The ISX12 G also features Three-Way Catalyst aftertreatment, which is packaged as a muffler and is maintenance-free. No Diesel Particulate Filter or Selective Catalytic Reduction aftertreatment will be required.

A range of five ratings, from 330 hp to 400 hp and 1,150 to 1,450 lb-ft torque will be offered at launch. Field-testing is under way, with production expected to begin in early 2013. The ISX12 G will also be the first engine from Cummins Westport to offer optional engine brake capability and will also offer customers the choice between manual and automatic transmissions. Formerly, natural gas engines had to be mated with automatic transmissions.

The ISX12 G will be manufactured a the Cummins Heavy-Duty Engine Plant in Jamestown, N.Y., and will be backed by a Cummins base warranty (2 years, 250,000 miles; 6,250 hours of operation). Extended coverage options will be released closer to production. Service, parts and training support will be delivered by the Cummins service network.

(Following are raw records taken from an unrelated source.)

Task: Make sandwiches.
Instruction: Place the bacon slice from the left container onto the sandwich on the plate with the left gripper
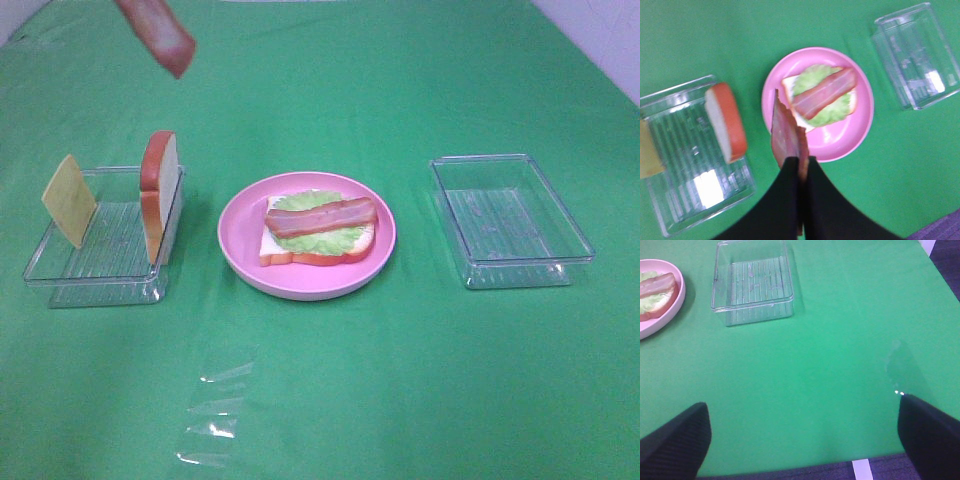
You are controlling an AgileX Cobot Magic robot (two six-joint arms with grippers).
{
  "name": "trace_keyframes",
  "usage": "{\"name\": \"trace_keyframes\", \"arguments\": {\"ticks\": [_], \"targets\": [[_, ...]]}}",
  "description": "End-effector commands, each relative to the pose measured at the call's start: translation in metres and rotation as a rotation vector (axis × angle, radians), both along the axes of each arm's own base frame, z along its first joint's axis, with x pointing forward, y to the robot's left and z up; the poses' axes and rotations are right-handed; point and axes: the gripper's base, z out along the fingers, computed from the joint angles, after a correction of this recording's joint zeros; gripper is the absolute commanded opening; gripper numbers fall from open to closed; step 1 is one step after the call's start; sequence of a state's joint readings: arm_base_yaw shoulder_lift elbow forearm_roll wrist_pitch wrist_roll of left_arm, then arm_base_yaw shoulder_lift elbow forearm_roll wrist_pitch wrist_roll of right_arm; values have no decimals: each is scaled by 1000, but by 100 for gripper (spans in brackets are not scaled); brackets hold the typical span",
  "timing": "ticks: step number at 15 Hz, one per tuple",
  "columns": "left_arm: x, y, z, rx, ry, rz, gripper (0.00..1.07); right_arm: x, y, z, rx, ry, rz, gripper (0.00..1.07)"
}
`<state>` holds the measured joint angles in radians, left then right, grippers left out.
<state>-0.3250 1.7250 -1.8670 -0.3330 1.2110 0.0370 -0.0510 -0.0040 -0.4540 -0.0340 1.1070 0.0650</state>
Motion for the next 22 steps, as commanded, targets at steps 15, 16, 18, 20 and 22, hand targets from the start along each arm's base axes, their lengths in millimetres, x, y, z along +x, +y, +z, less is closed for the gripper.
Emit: {"name": "trace_keyframes", "arguments": {"ticks": [15,16,18,20,22], "targets": [[68,-164,-188,-38,283,-382,0,-3,0,0,0,-33,0,98],[69,-162,-190,-2,268,-380,0,-3,0,0,0,-33,0,98],[74,-155,-193,80,233,-369,0,-3,0,0,0,-33,0,98],[79,-148,-200,153,220,-347,0,-3,0,0,0,-33,0,98],[83,-146,-208,192,206,-336,0,-3,0,0,0,-33,0,98]]}}
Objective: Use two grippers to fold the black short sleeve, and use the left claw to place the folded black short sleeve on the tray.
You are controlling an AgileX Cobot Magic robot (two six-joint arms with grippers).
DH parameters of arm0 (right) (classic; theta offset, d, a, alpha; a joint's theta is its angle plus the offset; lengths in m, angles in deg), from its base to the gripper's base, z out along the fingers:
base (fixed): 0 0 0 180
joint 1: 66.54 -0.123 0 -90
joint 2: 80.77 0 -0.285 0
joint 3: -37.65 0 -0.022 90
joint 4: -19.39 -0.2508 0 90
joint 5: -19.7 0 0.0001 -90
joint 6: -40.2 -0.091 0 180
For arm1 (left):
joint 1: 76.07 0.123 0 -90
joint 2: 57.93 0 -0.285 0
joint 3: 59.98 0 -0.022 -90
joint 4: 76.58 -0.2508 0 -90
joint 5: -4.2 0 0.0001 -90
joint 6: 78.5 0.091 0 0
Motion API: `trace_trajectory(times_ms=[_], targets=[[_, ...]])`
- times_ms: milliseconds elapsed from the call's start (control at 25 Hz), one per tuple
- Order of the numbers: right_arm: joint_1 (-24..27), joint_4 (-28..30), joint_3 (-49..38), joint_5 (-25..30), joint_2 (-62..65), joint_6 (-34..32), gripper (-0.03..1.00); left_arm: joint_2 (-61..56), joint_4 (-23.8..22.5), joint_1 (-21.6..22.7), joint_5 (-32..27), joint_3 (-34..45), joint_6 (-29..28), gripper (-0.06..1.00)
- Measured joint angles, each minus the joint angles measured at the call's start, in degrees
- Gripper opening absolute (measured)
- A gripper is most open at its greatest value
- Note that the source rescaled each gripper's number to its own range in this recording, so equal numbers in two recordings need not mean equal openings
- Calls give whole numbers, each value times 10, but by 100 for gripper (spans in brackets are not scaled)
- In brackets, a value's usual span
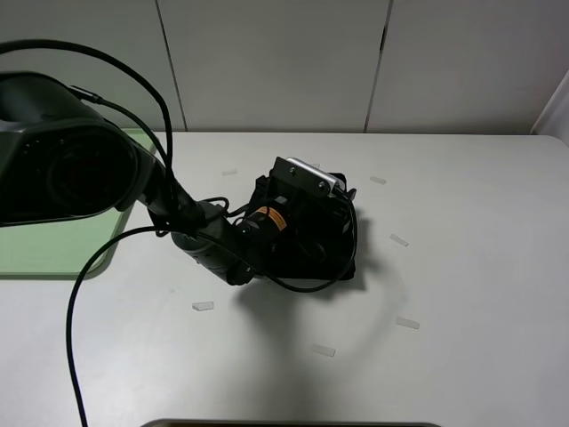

"This is an important product development for Cummins Westport, given the increasing demand for natural gas vehicles in the heavy-duty market," said Jim Arthurs, President of Cummins Westport. "The ISX12 G will offer customers heavy-duty performance, reliability and durability and a choice of either compressed natural gas or liquefied natural gas as a fuel."

The ISX12 G target markets at launch are North American regional-haul and vocational truck/tractor, and refuse applications, where demand for natural gas vehicles is growing. Anticipated end-use applications in the regional-haul market segment include intermodal and distribution operation and pickup-and-delivery. Potential postlaunch market opportunities include motorcoach and specialty vocational applications.

The ISX12 G is expected to be certified at launch to meet the U.S. Environmental Protection Agency (EPA) and California Air Resources Board (ARB) emissions standards of 0.20-g/bhp-hr oxides of nitrogen (NOx) and 0.01-g/bhp-hr Particulate Matter (PM). The engine is additionally expected to be capable of meeting Euro VI and pending U.S. greenhouse gas and fuel economy regulations.

Partial funding in support of the ISX12 G engine development has been received from the U.S. Department of Energy's National Renewable Energy Laboratory (NREL), in partnership with the California Energy Commission and the South Coast Air Quality Management District, and the California Energy Commission in conjunction with the Gas Technology Institute.

Cummins has been investing significantly in the development of natural gas engines. In addition to its off-highway natural gas engines, Cummins is already producing on-highway spark-ignited natural gas engines for Cummins Westport, its joint venture with Westport Innovations in Vancouver, British Columbia.